People like to say to use .val(), but as you noticed, it doesn't like to set by text, but by using the index, instead. So you should do a find to get that, then set by it. But even that is only part of the story. You should first deselect all other options, and set the attribute of the option you want as selected using the index that you find.

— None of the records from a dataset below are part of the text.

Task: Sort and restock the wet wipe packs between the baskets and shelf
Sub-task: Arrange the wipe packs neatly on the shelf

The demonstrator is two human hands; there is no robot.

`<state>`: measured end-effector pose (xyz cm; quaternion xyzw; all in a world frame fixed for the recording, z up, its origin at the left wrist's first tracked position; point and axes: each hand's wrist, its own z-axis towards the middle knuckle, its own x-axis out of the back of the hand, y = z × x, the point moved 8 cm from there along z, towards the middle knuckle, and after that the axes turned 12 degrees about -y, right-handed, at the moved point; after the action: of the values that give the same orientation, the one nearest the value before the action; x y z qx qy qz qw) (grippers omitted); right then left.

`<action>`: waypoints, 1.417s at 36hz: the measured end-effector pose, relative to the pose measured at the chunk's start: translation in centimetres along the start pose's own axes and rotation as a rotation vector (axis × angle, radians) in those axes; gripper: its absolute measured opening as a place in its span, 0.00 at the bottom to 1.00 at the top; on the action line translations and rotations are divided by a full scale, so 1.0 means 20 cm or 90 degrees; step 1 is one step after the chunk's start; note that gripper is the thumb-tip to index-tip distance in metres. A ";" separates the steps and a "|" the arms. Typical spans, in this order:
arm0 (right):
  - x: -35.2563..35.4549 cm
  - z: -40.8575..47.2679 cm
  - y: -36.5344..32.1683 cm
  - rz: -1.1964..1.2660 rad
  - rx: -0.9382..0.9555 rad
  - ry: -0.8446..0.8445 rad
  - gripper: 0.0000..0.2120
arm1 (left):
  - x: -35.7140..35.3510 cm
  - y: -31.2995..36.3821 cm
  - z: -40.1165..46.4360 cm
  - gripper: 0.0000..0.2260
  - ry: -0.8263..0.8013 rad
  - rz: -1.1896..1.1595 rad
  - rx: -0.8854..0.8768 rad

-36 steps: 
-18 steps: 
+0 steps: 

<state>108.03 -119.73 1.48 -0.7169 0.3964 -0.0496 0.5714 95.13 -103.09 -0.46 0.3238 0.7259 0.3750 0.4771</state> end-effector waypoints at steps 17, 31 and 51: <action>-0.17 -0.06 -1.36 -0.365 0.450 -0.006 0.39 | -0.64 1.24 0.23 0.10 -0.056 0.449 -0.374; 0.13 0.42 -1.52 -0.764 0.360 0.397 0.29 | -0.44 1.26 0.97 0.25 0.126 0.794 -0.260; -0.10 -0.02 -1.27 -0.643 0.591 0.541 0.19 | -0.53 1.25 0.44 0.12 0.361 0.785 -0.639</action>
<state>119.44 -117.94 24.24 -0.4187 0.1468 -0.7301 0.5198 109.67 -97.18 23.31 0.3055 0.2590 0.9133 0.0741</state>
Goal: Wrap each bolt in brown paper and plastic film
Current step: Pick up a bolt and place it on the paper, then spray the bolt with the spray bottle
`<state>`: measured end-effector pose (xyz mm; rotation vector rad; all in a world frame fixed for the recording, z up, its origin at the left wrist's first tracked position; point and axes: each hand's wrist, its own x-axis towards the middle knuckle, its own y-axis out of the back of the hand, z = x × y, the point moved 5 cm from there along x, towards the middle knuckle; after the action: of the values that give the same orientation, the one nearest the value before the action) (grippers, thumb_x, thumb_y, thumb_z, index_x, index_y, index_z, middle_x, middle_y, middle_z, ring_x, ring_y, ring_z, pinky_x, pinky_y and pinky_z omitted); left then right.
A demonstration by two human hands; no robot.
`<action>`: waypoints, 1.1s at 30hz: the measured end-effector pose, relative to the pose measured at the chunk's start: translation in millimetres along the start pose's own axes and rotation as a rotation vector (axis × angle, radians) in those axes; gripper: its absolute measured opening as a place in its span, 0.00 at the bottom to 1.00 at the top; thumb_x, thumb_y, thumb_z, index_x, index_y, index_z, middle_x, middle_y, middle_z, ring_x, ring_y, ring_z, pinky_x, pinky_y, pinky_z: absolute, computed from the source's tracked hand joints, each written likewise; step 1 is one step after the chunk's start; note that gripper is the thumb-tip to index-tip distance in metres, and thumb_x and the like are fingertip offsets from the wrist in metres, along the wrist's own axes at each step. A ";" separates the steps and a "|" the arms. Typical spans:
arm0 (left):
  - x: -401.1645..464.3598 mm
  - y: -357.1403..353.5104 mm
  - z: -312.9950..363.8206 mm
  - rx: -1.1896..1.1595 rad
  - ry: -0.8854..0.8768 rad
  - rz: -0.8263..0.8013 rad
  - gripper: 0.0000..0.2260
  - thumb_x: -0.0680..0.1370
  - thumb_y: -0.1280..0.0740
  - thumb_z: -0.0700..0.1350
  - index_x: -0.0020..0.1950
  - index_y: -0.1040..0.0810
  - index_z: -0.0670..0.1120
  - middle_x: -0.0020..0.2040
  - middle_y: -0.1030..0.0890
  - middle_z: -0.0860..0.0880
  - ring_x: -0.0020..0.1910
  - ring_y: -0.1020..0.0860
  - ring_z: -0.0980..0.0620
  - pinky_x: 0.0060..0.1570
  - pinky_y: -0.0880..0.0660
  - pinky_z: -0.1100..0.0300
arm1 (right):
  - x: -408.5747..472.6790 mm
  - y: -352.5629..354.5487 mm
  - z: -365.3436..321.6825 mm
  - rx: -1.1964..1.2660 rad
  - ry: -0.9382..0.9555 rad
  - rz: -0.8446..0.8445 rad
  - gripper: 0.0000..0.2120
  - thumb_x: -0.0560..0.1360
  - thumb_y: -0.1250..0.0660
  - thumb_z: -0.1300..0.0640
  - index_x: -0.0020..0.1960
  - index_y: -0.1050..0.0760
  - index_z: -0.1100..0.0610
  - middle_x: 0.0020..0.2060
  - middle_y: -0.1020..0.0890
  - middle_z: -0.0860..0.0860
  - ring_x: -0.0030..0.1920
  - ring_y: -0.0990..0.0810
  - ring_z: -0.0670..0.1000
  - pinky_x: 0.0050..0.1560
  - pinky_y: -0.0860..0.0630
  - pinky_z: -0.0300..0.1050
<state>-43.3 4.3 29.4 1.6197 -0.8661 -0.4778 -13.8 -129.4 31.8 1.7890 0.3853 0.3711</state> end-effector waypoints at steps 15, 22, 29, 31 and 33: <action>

Btw, I hate the $('#myDropDownListID') syntax because it is useless in SharePoint because it auto-generates GUIDs and puts them after the IDs, forcing you to have to grab it with $('[id*=myDropDownListID]'), with the * indicating that it contains that value, so that is how I will set this up, except I'll leave out the * because it's unnecessary in this case. But this syntax is also very useful if you want to use $ instead of * to say it starts with that value, and you can use title or name instead of id, so it is incredibly versatile, and I wish more people used it.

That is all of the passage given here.